■ ACTIVITY: Give back every line of the material below that has the string "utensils".
===== INFORMATION
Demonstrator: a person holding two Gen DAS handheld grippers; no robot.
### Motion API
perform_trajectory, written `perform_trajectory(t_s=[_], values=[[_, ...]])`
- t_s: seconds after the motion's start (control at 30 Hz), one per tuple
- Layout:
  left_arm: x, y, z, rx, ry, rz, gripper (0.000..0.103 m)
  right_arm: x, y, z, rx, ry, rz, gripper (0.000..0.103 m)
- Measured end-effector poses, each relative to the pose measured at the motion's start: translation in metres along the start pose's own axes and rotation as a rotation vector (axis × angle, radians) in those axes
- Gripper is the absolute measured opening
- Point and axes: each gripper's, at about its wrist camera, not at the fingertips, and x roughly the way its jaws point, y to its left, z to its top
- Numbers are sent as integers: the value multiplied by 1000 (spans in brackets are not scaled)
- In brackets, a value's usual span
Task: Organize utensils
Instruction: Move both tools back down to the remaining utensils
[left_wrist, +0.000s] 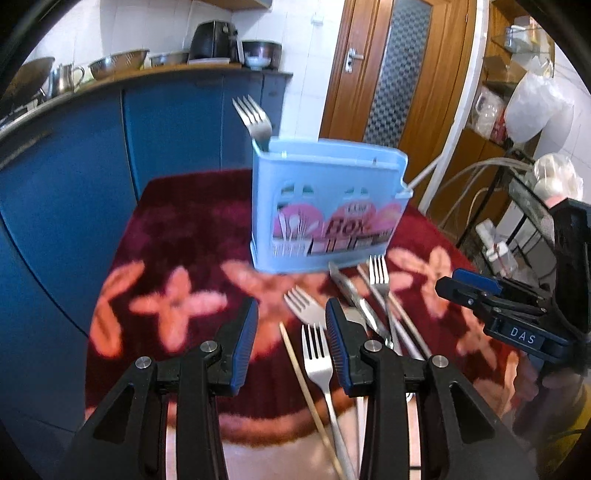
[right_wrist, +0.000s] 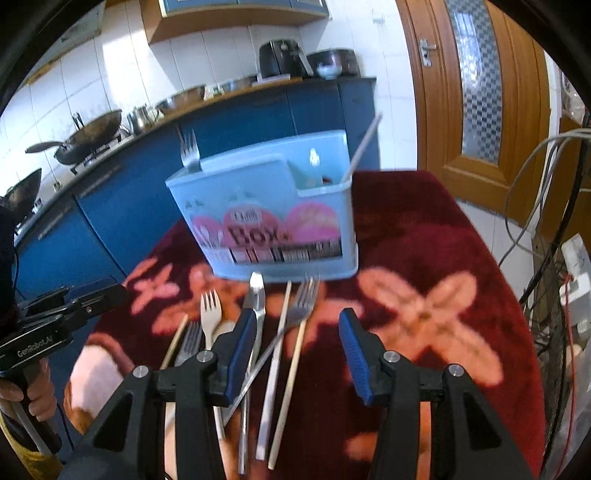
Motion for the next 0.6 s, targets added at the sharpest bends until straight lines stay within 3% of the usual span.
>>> perform_trajectory(t_s=[0.6], values=[[51, 0, -35, 2, 221, 9, 38, 42, -4, -17, 7, 168, -6, 38]])
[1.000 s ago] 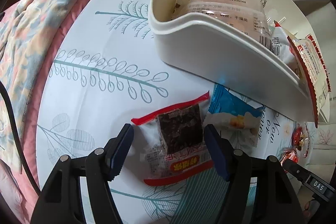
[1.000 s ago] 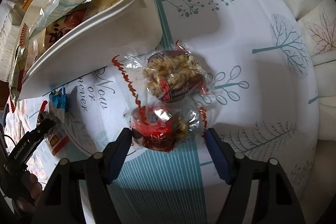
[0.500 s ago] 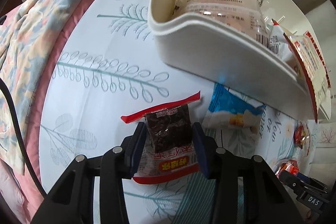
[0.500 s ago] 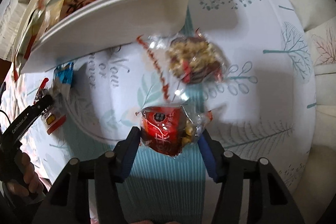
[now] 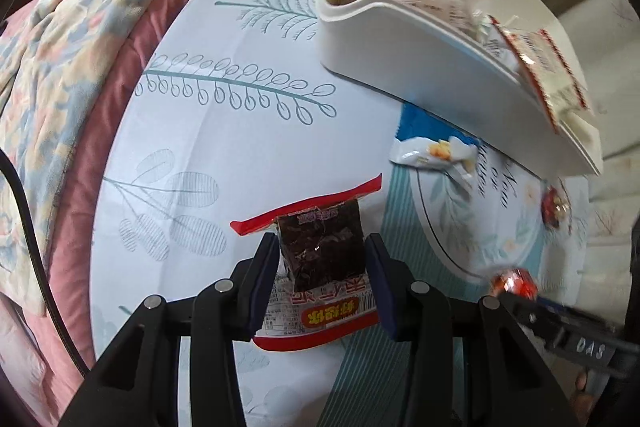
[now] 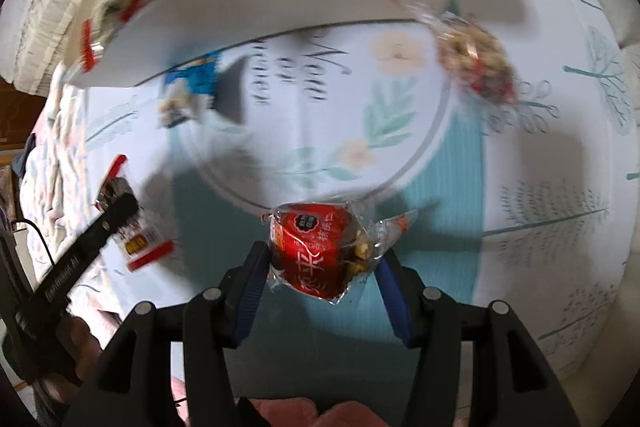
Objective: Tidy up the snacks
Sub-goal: 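Carry both snacks into the white basket and open both tools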
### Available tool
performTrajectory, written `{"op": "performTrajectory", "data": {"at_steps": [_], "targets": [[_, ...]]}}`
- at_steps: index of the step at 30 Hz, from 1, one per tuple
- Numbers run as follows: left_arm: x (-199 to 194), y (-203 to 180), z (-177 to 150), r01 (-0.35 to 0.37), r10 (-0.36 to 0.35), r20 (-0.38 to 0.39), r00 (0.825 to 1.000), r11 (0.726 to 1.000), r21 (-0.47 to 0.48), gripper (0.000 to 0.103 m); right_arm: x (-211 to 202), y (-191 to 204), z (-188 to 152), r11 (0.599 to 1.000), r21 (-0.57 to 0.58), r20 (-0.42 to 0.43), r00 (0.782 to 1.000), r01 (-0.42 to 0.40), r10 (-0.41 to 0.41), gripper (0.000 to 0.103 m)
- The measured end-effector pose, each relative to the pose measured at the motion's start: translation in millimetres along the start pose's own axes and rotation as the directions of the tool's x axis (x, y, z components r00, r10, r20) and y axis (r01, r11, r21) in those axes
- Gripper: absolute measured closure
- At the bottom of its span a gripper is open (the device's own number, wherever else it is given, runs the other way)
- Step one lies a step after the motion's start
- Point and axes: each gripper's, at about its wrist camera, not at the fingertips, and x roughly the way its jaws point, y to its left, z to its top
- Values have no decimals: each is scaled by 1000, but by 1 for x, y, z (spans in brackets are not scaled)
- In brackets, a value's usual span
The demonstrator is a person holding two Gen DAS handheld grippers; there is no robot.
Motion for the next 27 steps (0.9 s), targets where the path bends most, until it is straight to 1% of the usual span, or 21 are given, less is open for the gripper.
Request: {"op": "performTrajectory", "data": {"at_steps": [4, 7, 9, 10, 15, 20, 25, 27], "targets": [[-18, 2, -1, 8, -9, 20, 1000, 999, 40, 60, -8, 16, 3, 999, -26, 32, 999, -29, 30, 49], [-36, 1, 2, 0, -3, 61, 998, 998, 57, 60, -18, 29, 8, 997, -61, 69, 996, -48, 52, 49], [-46, 2, 6, 2, -8, 81, 997, 998, 63, 60, -24, 39, 15, 994, -86, 97, 992, -70, 78, 49], [-50, 2, 8, 6, -12, 88, 996, 998, 66, 60, -30, 37, 18, 992, -94, 106, 990, -81, 90, 49], [-71, -1, 22, 10, -25, 138, 990, 994, 107, 60, -48, 52, 28, 982, -132, 170, 973, -137, 159, 49], [-89, -7, 43, 12, -43, 198, 979, 987, 158, 60, -61, 64, 38, 970, -157, 223, 950, -187, 219, 49], [-106, -14, 68, 21, -71, 258, 963, 981, 191, 60, -78, 72, 51, 967, -186, 279, 934, -174, 222, 49], [-111, -17, 78, 22, -79, 280, 957, 979, 203, 60, -85, 69, 58, 967, -184, 296, 929, -174, 223, 49]]}}
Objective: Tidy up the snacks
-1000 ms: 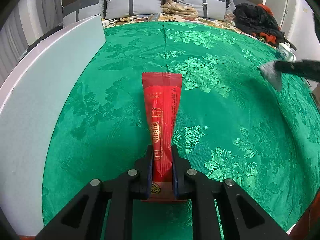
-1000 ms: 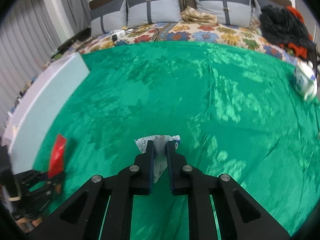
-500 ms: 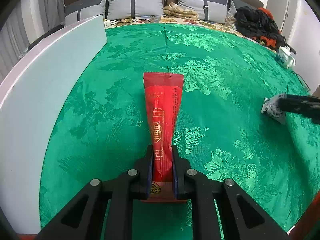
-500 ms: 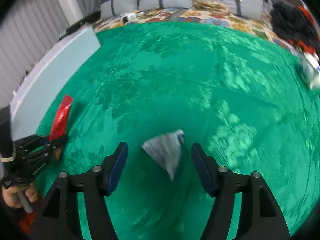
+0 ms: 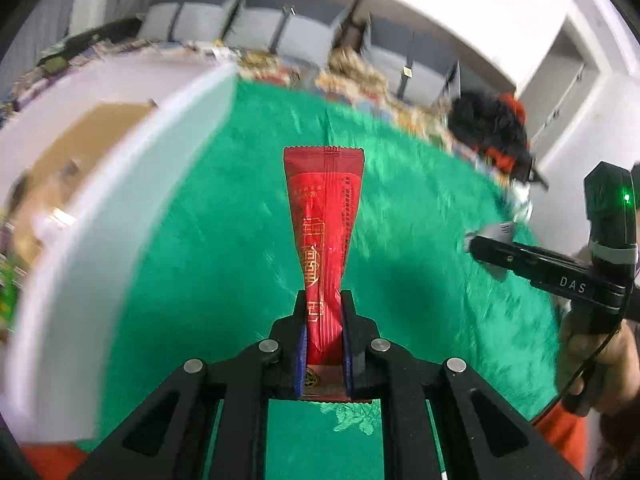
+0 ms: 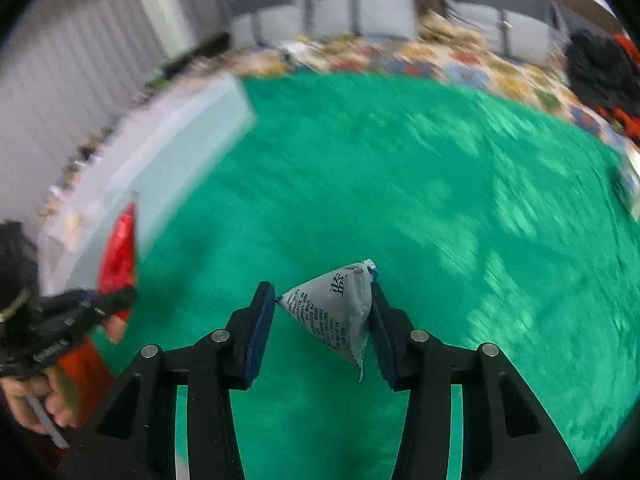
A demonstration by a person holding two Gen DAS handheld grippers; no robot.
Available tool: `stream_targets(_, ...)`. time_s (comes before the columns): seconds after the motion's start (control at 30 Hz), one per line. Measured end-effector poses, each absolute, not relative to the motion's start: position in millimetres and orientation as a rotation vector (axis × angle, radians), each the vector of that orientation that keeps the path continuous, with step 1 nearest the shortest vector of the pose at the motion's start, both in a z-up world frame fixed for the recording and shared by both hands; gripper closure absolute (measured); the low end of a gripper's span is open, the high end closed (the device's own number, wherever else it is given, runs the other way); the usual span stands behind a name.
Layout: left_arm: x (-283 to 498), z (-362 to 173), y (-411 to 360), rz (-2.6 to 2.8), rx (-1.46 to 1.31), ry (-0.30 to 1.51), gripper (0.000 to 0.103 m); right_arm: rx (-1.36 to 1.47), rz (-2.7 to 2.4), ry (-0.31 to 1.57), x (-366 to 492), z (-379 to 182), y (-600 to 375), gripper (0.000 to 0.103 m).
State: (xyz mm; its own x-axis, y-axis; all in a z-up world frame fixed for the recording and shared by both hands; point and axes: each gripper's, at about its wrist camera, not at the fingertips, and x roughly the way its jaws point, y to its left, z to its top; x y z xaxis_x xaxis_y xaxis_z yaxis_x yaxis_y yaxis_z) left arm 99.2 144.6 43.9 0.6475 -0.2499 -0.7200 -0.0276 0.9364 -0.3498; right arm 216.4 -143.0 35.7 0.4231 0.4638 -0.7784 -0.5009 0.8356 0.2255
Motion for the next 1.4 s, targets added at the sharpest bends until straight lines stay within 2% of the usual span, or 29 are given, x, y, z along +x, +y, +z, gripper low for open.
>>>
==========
■ WORKED SOLUTION:
Task: Organize utensils
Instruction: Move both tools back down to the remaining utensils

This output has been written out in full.